Input data:
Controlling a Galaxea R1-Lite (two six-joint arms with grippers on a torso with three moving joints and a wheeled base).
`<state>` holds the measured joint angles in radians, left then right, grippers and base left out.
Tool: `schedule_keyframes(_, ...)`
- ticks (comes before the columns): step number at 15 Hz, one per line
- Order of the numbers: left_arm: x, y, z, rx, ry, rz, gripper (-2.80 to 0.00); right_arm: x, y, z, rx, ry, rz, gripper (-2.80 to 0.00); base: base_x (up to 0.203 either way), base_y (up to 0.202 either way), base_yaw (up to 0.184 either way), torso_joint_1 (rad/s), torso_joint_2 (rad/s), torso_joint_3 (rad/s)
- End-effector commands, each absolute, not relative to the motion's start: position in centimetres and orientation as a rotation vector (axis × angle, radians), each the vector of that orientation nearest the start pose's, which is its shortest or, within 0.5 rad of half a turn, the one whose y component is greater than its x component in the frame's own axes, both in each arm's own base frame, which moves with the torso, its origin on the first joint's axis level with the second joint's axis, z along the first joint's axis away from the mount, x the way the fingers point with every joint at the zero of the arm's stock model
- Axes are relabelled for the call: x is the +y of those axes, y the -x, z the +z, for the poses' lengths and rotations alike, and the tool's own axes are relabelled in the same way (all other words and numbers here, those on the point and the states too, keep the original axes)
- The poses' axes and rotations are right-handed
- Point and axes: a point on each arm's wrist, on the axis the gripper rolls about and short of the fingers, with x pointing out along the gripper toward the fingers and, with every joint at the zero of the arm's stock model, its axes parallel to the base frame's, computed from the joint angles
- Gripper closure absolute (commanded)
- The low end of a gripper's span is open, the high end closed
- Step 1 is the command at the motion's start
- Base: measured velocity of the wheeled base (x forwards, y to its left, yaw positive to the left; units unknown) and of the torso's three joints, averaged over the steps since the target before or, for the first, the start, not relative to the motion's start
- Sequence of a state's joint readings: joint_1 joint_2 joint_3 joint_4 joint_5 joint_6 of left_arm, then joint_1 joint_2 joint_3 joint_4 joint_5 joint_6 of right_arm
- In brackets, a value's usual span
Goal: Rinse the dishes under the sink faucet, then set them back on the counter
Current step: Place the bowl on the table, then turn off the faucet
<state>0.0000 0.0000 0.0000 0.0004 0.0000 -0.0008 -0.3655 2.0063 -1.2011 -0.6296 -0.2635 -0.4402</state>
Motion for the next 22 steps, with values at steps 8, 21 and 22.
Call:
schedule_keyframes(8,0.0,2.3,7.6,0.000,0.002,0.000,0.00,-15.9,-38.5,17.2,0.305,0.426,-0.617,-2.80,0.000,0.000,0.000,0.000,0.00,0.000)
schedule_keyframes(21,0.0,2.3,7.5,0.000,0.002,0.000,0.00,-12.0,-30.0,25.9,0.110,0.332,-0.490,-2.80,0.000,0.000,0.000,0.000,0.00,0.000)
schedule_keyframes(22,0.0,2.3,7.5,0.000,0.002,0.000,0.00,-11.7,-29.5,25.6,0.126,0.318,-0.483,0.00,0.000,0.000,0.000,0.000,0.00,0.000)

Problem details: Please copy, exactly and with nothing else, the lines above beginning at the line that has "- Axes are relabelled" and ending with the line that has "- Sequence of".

Problem solution:
- Axes are relabelled for the call: x is the +y of those axes, y the -x, z the +z, for the poses' lengths and rotations alike, and the tool's own axes are relabelled in the same way (all other words and numbers here, those on the point and the states too, keep the original axes)
- The poses' axes and rotations are right-handed
- Point and axes: a point on each arm's wrist, on the axis the gripper rolls about and short of the fingers, with x pointing out along the gripper toward the fingers and, with every joint at the zero of the arm's stock model, its axes parallel to the base frame's, computed from the joint angles
- Gripper closure absolute (commanded)
- The low end of a gripper's span is open, the high end closed
- Step 1 is the command at the motion's start
- Base: measured velocity of the wheeled base (x forwards, y to its left, yaw positive to the left; units unknown) and of the torso's three joints, averaged over the steps since the target before or, for the first, the start, not relative to the motion's start
- Sequence of a state's joint readings: joint_1 joint_2 joint_3 joint_4 joint_5 joint_6 of left_arm, then joint_1 joint_2 joint_3 joint_4 joint_5 joint_6 of right_arm

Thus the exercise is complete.